It is too early to say how far Alabama’s 2014-15 basketball season might extend, but when Anthony Grant finally does take time for reflection, it is likely that one of the fondest memories will be of that final regular season game when his team fought from a 14-point halftime deficit to an impressive 61-60 win over Texas A&M in College Station.
Alabama improved to 18-13 overall and 8-10 in SEC play with its season series sweep of A&M. The Aggies are now 20-10, 11-7. The SEC Tournament begins Wednesday in Nashville. Alabama, which is the ninth seed in the tournament, will play Thursday against either Florida or Vanderbilt.
(Editor’s Note: This report was late because there was not time to write and make the airplane back to Tuscaloosa Saturday afternoon.)
The Crimson Tide didn’t take the entire second half to catch up to the Aggies, who had led by 36-22 at intermission. In fact, the second period was not half over when Bama completed its task of making it a new game. Over the first nine minutes of the second period, Bama had outscored A&M by 21-6 to take a 43-42 lead.
Alabama, which had given up runs of 10-0 and 11-0 in the first half, answered with its own runs in the second half – 6-0 to start the second period, then 7-0 to pull close.
And close it was after Bama caught up. Alabama biggest lead was four points at 48-44, but the Aggies fought back. It was back-and-forth down the stretch, with both teams hitting clutch three-point shots. (The two combined for 10-24 shooting in the second half.) There were seven second half lead changes.
The last lead change came with 1:32 to play when Retin Obasohan made his fifth basket and 12th point – all of which came in the second half. Obasohan, who led four Tiders in double figures, had several excellent layups among tall defenders in his role in the comeback.

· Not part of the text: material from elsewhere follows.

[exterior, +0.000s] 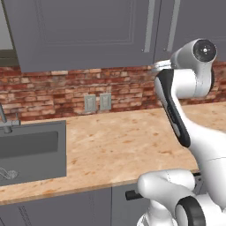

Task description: Open the cabinet, pick the kettle from the cabinet, and place it in the sink.

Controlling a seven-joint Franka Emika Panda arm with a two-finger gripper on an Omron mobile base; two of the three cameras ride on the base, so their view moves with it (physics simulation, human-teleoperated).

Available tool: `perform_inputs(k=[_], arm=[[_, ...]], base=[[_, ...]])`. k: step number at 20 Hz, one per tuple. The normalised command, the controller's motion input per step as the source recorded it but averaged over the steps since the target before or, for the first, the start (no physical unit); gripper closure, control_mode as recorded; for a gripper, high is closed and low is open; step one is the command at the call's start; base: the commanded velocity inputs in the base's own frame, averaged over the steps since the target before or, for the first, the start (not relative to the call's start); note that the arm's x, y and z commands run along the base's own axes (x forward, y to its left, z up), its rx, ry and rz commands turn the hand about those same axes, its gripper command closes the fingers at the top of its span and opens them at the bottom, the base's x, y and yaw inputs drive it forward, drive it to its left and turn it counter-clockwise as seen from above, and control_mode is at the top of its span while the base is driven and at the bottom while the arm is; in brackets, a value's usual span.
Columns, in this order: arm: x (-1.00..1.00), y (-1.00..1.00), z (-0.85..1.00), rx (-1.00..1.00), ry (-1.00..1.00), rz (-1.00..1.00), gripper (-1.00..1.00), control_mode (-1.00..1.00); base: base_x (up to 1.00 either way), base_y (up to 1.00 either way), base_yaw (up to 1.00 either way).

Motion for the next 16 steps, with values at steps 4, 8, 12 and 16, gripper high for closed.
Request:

The Aggies had a last chance at victory, but the A&M beat-the-buzzer shot was no good and Alabama had its fourth SEC road win of the year – the most for the Crimson Tide since 2011.
Bama made only 9-28 first half field goal attempts (32.1 per cent); only 1-10 three-point shots; and only 3-8 free throws (37.5 per cent), which is how the Tide fell behind by 36-22 at intermission. But Alabama hit 14-24 (58.3 per cent) from the field, 5-11 (45.5 per cent) from beyond the arc, and 6-8 (75 per cent) on free throws in the second half, which is how Bama outscored the home team Aggies by 39-24 after halftime.
For the game, Alabama hit 23-52 (44.2 per cent) on field goals, 6-21 (28.6 per cent) on three-pointers, and 9-16 (56.3 per cent) on foul shots, while Texas A&M was 20-50 (40 per cent) on field goals, 8-24 (33.3 per cent) on treys, and 12-15 (80 per cent) on foul shots.
A&M had a slight edge in rebounding, 33-31, but Bama had a big advantage in second chance points, 16-2. The Tide also had the edge in points in the paint, 34-20, and in fast break points, 10-4. Turnovers were about even, 11 for Alabama, 12 for A&M, and so were points off turnovers, the Tide scoring 14, the Aggies 16.
Behind Obasohan in scoring for Bama were Jimmie Taylor, Levi Randolph, and Rodney Cooper with 11 each, and former walk-on Dakota Slaughter having his second consecutive eight-point game. Randolph had a team-high nine rebounds and Taylor had three of the Tide’s five blocked shots.
Jordan Green and Jalen Jones led the Aggies with 13 points each. Peyton Allen had 11.